Reliability of a software application, its failure rate and the residual number of faults in an application are the three most important metrics that provide a quantitative assessment of the failure characteristics of an application. Typically, one of many stochastic models known as software reliability growth models (SRGMs) is used to describe the failure behavior of an application in its testing phase, and obtain an estimate of the above metrics. In order to ensure analytical tractability, SRGMs are based on an assumption of instantaneous repair and thus the estimates of the metrics obtained using SRGMs tend to be optimistic. In practice, fault repair activity consumes a nonnegligible amount of time and resources. Also, repair may be conducted according to many policies which are reflective of the schedule and budget constraints of a project. A few research efforts that have sought to incorporate repair into SRGMs are restrictive, since they consider only one of the several SRGMs, model the repair process using a constant rate, and provide an estimate of only the residual number of faults.

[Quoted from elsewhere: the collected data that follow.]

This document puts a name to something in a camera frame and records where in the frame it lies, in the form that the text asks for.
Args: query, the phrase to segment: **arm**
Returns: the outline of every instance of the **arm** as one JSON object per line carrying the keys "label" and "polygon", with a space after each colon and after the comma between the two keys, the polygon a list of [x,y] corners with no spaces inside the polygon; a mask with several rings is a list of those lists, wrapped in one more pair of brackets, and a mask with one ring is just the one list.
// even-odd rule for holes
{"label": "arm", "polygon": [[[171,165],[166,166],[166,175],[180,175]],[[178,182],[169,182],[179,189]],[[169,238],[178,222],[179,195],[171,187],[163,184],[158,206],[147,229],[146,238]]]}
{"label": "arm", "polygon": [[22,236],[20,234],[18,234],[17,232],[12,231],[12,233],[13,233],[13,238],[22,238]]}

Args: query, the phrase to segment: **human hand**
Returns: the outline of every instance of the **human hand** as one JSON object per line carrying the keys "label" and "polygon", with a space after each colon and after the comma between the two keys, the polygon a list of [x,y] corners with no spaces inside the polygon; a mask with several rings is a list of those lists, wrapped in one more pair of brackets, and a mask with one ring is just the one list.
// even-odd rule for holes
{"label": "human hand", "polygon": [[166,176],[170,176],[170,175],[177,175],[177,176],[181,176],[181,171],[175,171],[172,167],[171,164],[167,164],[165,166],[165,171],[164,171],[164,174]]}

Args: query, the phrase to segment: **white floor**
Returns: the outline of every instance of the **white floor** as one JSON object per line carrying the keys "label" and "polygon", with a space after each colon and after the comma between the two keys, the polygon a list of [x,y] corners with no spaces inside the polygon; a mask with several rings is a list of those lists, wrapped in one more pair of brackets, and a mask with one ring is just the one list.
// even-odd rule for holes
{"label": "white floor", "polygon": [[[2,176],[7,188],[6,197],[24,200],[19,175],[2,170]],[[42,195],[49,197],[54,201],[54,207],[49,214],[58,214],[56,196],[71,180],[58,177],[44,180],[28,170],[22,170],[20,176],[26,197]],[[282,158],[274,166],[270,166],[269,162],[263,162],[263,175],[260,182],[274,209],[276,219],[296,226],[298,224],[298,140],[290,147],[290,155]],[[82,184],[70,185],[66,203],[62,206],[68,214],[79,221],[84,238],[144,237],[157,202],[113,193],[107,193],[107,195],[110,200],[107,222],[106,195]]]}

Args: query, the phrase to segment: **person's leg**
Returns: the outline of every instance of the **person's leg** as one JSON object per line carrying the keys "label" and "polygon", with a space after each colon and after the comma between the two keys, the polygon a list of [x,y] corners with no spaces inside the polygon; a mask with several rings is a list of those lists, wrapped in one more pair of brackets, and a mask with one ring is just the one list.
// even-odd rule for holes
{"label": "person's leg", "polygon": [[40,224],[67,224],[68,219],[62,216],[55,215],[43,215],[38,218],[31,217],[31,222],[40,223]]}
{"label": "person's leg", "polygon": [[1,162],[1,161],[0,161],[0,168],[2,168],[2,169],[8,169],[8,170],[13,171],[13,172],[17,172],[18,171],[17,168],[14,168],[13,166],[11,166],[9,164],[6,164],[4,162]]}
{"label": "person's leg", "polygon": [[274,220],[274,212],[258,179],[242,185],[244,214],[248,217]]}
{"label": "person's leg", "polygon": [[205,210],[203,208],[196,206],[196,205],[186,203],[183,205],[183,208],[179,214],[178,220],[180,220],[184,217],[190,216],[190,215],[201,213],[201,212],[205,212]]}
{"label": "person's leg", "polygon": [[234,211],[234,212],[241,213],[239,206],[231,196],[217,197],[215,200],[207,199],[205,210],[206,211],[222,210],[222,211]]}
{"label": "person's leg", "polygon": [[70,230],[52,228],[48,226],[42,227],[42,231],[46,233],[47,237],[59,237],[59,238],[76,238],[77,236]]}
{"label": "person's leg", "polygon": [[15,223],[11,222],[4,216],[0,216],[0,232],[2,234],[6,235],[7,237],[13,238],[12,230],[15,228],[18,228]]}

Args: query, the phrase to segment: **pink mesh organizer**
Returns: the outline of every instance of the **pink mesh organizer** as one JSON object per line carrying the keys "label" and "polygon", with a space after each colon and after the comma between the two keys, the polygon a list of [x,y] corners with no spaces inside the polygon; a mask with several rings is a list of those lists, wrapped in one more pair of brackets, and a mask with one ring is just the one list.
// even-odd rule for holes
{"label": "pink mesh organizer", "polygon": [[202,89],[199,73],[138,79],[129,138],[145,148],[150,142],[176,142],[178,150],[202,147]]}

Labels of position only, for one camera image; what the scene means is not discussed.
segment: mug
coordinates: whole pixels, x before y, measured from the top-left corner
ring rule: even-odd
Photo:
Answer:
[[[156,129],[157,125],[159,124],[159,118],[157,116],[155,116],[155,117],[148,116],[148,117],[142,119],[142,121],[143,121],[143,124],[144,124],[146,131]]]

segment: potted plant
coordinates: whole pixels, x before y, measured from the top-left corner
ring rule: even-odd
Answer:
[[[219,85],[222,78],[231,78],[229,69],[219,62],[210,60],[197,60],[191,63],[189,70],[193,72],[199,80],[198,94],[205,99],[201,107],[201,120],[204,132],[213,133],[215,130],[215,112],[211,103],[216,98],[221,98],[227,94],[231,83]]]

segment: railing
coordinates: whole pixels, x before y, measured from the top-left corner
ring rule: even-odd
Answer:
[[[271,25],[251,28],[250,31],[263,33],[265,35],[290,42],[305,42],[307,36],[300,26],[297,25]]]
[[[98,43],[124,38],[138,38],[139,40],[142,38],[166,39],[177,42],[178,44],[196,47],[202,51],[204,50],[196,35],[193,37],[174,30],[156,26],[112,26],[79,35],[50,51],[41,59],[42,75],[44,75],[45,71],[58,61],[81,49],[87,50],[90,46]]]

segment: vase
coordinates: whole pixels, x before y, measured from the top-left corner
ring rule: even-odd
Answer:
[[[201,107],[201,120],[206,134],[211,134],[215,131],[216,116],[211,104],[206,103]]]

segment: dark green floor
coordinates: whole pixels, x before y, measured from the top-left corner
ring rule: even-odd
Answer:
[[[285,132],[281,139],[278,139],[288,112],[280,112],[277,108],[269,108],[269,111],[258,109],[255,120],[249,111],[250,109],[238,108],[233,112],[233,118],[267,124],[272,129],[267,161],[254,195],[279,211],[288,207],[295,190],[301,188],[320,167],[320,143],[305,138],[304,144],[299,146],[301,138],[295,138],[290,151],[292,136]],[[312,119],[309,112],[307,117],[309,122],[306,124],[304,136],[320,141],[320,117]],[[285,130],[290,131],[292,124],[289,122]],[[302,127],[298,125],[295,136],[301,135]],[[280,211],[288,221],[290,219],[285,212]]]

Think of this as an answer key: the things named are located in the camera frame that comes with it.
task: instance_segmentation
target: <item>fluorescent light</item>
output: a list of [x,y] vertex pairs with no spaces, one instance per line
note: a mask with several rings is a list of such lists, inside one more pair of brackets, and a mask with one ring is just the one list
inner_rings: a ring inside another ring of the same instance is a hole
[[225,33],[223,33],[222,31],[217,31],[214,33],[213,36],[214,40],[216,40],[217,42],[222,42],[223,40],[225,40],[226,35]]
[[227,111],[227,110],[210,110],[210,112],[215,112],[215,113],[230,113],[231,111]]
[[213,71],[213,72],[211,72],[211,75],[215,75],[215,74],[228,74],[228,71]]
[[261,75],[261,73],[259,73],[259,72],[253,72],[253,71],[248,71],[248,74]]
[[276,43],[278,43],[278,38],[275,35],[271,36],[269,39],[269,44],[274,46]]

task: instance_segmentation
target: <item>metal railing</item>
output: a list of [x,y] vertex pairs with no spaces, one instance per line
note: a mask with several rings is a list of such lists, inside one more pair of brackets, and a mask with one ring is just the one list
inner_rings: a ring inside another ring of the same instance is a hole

These techniques do not address the issue of estimating application failure rate and reliability in the presence of repair. In this paper we present a generic framework which relies on the rate-based simulation technique in order to provide the capability to incorporate various repair policies into the finite failure nonhomogeneous Poisson process (NHPP) class of software reliability growth models. We also present a technique to compute the failure rate and the reliability of an application in the presence of repair. The potential of the framework to obtain quantitative estimates of the above three metrics taking into consideration different repair policies is illustrated using several scenarios.